Action item: Wherever a picture appears in the data below, omit it, and restate everything else word for word.
=== Given data ===
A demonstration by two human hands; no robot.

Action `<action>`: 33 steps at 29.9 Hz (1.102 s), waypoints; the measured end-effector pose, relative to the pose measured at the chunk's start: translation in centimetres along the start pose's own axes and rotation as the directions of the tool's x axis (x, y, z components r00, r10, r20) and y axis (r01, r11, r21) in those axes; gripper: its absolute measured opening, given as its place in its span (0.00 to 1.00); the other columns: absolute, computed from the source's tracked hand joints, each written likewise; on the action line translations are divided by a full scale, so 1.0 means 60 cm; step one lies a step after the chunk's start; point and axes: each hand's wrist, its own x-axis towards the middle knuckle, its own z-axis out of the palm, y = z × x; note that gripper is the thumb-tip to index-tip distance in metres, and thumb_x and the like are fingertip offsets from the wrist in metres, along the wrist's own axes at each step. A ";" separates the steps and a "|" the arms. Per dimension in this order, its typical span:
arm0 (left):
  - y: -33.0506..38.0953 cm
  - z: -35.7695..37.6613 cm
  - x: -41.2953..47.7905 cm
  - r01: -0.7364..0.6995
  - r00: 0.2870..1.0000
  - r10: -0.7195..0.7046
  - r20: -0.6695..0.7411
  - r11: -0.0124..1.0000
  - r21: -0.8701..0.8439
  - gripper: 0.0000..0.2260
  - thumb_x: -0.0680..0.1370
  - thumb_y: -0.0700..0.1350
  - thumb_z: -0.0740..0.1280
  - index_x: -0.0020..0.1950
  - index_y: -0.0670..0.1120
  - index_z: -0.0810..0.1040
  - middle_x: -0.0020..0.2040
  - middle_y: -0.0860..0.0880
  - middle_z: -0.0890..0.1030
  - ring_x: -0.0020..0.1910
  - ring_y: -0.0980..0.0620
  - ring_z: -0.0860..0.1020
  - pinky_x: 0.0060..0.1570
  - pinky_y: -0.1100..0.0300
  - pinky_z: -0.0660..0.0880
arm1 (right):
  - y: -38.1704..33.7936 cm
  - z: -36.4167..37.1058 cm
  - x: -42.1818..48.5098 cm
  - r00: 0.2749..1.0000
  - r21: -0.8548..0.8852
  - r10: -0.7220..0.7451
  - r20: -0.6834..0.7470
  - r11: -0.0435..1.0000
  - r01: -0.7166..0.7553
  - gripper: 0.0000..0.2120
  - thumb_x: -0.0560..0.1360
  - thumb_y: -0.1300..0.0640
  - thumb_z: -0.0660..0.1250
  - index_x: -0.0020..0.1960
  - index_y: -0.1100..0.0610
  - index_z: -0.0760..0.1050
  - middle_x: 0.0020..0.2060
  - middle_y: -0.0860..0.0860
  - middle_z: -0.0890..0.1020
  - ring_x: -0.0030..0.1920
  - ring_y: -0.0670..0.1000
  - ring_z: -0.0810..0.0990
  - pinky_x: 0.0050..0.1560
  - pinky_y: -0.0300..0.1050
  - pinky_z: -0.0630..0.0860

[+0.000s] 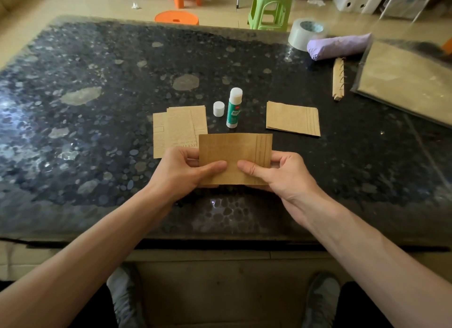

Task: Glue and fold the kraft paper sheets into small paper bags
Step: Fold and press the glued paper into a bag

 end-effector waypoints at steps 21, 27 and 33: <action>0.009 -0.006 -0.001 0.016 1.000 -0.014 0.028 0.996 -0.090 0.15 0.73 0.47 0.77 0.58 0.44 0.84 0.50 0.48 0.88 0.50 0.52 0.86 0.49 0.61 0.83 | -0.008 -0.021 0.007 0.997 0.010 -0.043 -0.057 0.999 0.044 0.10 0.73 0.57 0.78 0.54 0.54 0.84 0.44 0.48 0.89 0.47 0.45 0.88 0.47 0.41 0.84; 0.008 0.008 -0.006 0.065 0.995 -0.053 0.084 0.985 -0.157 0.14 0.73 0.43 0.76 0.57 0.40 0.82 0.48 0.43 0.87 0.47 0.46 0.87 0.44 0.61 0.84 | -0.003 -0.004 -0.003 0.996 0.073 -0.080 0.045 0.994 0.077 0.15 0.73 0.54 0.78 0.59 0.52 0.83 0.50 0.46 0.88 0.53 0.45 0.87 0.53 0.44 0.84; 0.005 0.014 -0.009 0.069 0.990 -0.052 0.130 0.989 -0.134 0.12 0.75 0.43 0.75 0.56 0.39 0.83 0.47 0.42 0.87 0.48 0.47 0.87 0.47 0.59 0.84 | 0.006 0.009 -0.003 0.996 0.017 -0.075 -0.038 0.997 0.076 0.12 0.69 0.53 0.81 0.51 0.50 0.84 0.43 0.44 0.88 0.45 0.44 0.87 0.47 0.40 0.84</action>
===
Reply to the exercise:
A demonstration by two human hands; no robot.

Action `<action>`: 33 steps at 29.9 Hz (1.102 s), waypoints; the measured end-effector pose, relative to the pose measured at the chunk's start: translation in centimetres along the start pose's own axes and rotation as the directions of the tool's x axis (x, y, z components r00, r10, r20) and y axis (r01, r11, r21) in those axes; gripper: its absolute measured opening, given as its place in its span (0.00 to 1.00); the other columns: absolute, computed from the source's tracked hand joints, each written likewise; on the action line translations are divided by a full scale, so 1.0 means 60 cm; step one lies a step after the chunk's start; point and axes: each hand's wrist, its own x-axis towards the middle knuckle, its own z-axis out of the palm, y = z × x; note that gripper is the thumb-tip to index-tip distance in metres, and thumb_x and the like are fingertip offsets from the wrist in metres, along the wrist's own axes at each step. A ";" separates the steps and a "|" the arms. Per dimension in this order, its typical span:
arm0 (left):
  - y: -33.0506..38.0953 cm
  - z: -35.7695..37.6613 cm
  - x: -41.2953..47.7905 cm
  - r01: -0.7364..0.6995
  - r00: 0.2870..1.0000
  - r10: -0.7195..0.7046
  - r20: -0.6695..0.7411
  - r11: -0.0124..1.0000
  - r21: -0.8701..0.8439
  - gripper: 0.0000..0.2260
  - thumb_x: -0.0680..0.1370
  - thumb_y: -0.0700..0.1350
  - thumb_z: -0.0740..0.1280
  - index_x: -0.0020..0.1950
  - index_y: -0.0670..0.1120
  - index_z: -0.0810..0.1040
  - middle_x: -0.0020..0.2040
  - middle_y: -0.0860..0.0880
  - middle_z: -0.0890..0.1030
  - ring_x: -0.0020..0.1910
  - ring_y: -0.0980..0.0620
  - ring_z: -0.0860..0.1020
  - pinky_x: 0.0060..0.1570
  - pinky_y: -0.1100..0.0300
  - pinky_z: -0.0660..0.0880
arm1 (right):
  - y: -38.1704..33.7936 cm
  - z: -36.4167..37.1058 cm
  - x: -42.1818..48.5098 cm
  - r00: 0.2749..1.0000
  - r21: -0.8548..0.8852
  - r10: -0.7220..0.7451
  - r20: -0.6834..0.7470
  - r11: -0.0435..1.0000
  - r01: -0.7166..0.7553
  - gripper: 0.0000..0.2120
  - thumb_x: -0.0560..0.1360
  - thumb_y: -0.1300..0.0640
  - thumb_z: -0.0660..0.1250
  - index_x: -0.0020..0.1960
  - index_y: -0.1100..0.0610
  - index_z: -0.0760..0.1050
  - middle_x: 0.0020..0.2060
  - middle_y: -0.0860..0.0860
  - middle_z: -0.0890..0.1020
  - ring_x: -0.0030..0.1920
  - ring_y: -0.0670..0.1000
  - ring_z: -0.0810..0.0990
  - pinky_x: 0.0050..0.1560
  - pinky_y: -0.0300..0.1050
  - pinky_z: -0.0630..0.0860

[+0.000s] 

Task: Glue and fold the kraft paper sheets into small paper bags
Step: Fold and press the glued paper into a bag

 end-effector waypoints at steps 21, 27 and 33: <action>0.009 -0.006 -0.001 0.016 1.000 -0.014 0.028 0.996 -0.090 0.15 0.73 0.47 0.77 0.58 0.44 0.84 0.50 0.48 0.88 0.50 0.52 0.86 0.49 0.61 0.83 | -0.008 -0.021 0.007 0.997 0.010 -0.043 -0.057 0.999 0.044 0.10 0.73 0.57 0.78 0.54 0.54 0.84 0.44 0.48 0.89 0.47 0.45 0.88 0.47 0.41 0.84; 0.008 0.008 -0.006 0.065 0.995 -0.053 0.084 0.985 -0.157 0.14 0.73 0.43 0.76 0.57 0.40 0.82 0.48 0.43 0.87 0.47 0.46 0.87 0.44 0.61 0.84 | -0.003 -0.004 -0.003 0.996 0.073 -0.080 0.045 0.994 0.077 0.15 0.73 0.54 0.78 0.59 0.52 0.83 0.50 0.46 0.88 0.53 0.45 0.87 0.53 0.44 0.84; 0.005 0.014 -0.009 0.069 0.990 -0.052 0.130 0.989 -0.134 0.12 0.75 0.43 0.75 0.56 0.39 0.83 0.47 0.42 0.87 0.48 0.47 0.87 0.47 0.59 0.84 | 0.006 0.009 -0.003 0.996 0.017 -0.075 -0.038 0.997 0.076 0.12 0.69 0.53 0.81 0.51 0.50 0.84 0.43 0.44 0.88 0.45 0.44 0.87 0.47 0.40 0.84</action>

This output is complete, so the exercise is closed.